*Task description:* An exact copy of all the data below is needed, without its pictures.

*Given data:*
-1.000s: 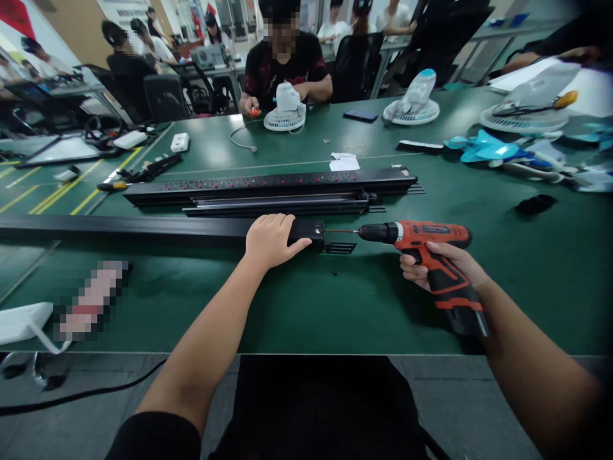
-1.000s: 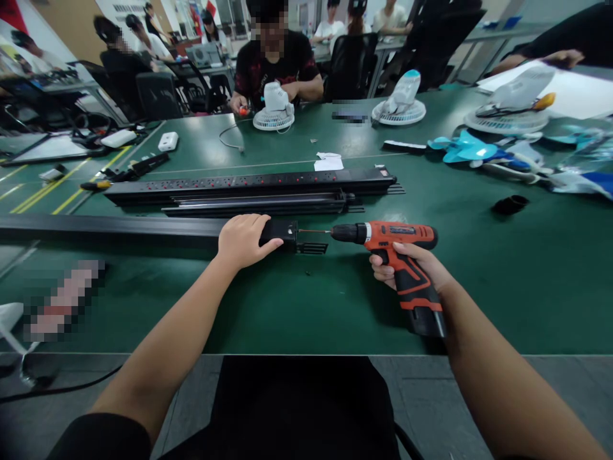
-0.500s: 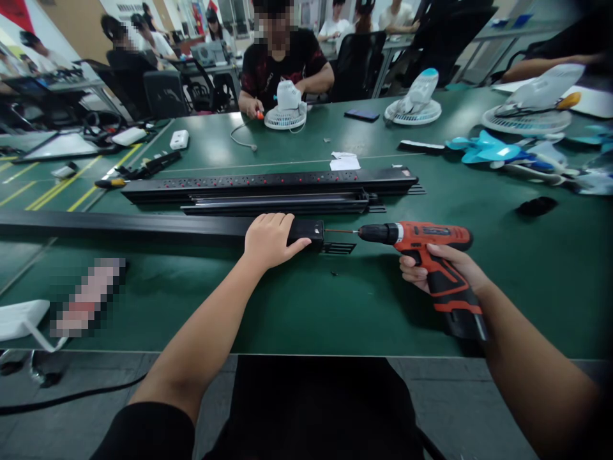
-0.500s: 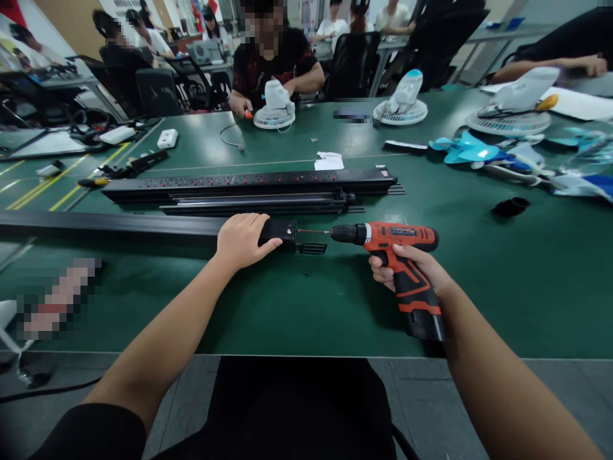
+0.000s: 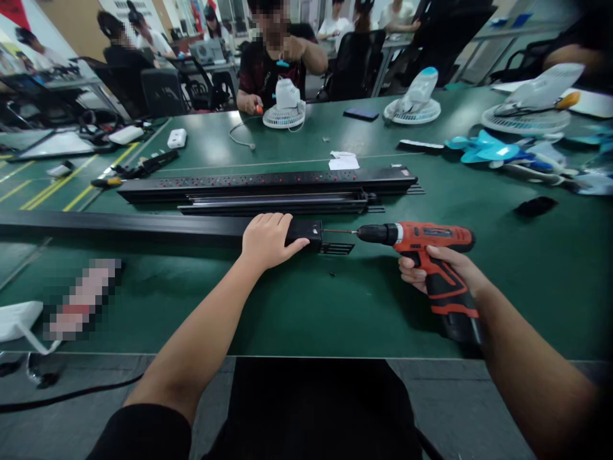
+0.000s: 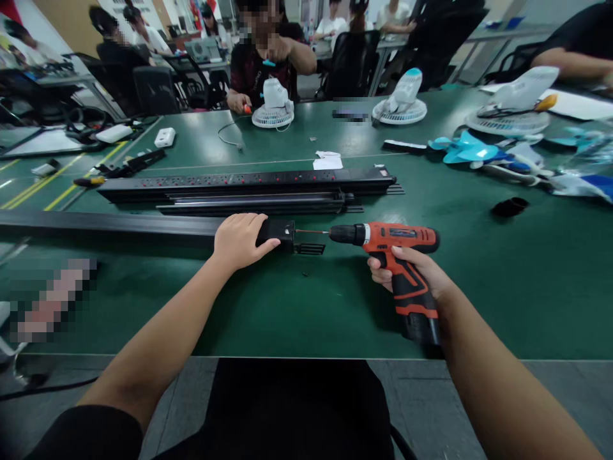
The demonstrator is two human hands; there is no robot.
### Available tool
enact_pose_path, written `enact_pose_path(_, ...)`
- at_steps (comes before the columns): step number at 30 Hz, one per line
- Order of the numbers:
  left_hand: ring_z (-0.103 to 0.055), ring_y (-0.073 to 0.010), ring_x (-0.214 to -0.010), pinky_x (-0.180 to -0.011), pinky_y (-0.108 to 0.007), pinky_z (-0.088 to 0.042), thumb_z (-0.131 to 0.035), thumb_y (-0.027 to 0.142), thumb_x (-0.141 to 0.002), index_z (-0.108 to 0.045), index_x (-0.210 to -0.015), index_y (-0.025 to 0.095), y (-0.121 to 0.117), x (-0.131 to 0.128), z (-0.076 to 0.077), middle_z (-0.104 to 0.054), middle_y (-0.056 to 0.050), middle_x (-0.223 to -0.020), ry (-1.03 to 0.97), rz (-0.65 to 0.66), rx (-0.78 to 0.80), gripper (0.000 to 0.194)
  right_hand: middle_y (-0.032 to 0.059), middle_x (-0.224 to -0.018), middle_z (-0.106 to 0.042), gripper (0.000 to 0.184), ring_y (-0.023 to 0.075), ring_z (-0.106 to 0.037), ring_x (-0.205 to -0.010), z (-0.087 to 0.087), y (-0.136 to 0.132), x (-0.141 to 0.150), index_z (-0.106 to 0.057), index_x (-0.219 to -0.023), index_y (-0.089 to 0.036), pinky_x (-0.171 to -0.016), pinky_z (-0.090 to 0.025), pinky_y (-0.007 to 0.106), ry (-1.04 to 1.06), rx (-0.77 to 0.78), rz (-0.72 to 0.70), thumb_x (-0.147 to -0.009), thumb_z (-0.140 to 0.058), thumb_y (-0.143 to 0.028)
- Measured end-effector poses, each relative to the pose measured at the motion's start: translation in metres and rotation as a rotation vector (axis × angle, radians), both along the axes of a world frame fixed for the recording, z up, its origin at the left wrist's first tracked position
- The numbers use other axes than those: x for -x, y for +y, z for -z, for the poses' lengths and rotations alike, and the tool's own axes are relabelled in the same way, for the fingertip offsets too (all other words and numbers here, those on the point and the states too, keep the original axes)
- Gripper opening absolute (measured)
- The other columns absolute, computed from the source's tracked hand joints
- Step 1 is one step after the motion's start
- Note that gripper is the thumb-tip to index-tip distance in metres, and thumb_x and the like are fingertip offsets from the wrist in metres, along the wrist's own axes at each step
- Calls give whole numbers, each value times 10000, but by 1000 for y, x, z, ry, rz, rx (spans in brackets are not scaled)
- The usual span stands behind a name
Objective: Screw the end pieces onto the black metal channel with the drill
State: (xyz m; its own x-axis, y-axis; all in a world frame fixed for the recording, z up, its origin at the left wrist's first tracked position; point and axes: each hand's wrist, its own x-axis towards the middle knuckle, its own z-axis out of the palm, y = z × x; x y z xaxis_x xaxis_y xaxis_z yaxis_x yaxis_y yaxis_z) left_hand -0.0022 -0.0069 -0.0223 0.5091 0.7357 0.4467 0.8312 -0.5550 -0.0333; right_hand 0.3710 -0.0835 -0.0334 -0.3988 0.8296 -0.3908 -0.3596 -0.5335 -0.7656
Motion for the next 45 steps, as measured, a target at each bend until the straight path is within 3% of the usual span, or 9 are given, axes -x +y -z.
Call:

*Exercise output:*
-1.000s: 
-1.000s: 
-0.500s: 
-0.500s: 
+0.000s: 
+0.000s: 
The demonstrator is two human hands; there is no robot.
### Available tool
enact_pose_path, written `enact_pose_path(_, ...)`
- at_steps (comes before the columns): step number at 30 Hz, one per line
- Order of the numbers:
  left_hand: ring_z (-0.103 to 0.055), ring_y (-0.073 to 0.010), ring_x (-0.214 to -0.010), pinky_x (-0.180 to -0.011), pinky_y (-0.108 to 0.007), pinky_z (-0.088 to 0.042), thumb_z (-0.131 to 0.035), thumb_y (-0.027 to 0.142), thumb_x (-0.141 to 0.002), index_z (-0.108 to 0.045), index_x (-0.210 to -0.015), index_y (-0.025 to 0.095), y (-0.121 to 0.117), x (-0.131 to 0.128), z (-0.076 to 0.077), middle_z (-0.104 to 0.054), middle_y (-0.056 to 0.050), middle_x (-0.223 to -0.020), ry (-1.03 to 0.97), rz (-0.65 to 0.66), rx (-0.78 to 0.80), gripper (0.000 to 0.194)
  right_hand: middle_y (-0.032 to 0.059), middle_x (-0.224 to -0.018), middle_z (-0.106 to 0.042), gripper (0.000 to 0.184), ring_y (-0.023 to 0.075), ring_z (-0.106 to 0.037), ring_x (-0.205 to -0.010), z (-0.087 to 0.087), y (-0.136 to 0.132), x (-0.141 to 0.150), index_z (-0.106 to 0.057), index_x (-0.219 to -0.023), index_y (-0.089 to 0.036), pinky_x (-0.171 to -0.016), pinky_z (-0.090 to 0.025), pinky_y (-0.007 to 0.106), ry (-1.04 to 1.06), rx (-0.77 to 0.78), rz (-0.72 to 0.70), thumb_x (-0.147 to -0.009), thumb_z (-0.140 to 0.058), thumb_y (-0.143 to 0.028)
- Measured end-effector poses, each relative to the pose measured at the motion's start: translation in metres and rotation as a rotation vector (axis × angle, radians), both along the axes of a world frame fixed for the recording, z up, its origin at the left wrist's first tracked position
- The numbers use other axes than those: x for -x, y for +y, z for -z, for the poses' lengths and rotations alike, and the tool's own axes are relabelled in the same way, for the fingertip offsets too (all other words and numbers here, those on the point and the states too, keep the original axes)
- Gripper opening absolute (measured)
- The other columns absolute, computed from the source's tracked hand joints
- Step 1 is one step after the motion's start
- Note that gripper is the thumb-tip to index-tip distance in metres, and thumb_x and the like are fingertip offsets from the wrist in metres, along the wrist's own axes at each step
- Calls give whole numbers, each value times 10000, but by 1000 for y, x, z, ry, rz, rx (spans in brackets are not scaled)
- The usual span stands behind a name
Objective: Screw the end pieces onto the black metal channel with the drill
State: (xyz m; its own x-axis, y-axis; all in a world frame fixed for the recording, z up, its origin at the left wrist's first tracked position; point and axes: each hand's wrist, its own x-axis towards the middle knuckle, its own z-axis out of the palm, y = z × x; x y z xaxis_x xaxis_y xaxis_z yaxis_x yaxis_y yaxis_z) left_hand -0.0022 -0.0069 -0.0223 0.5091 0.7357 0.4467 0.8312 -0.5550 -0.0333; right_hand 0.3710 -0.0835 -0.0334 -0.3988 0.8296 -0.3908 -0.3596 -0.5335 -0.7656
Motion for the next 45 steps, as measured, a target at each bend until the straight path is within 3% of the usual span, or 9 are given, axes -x +y -z.
Call:

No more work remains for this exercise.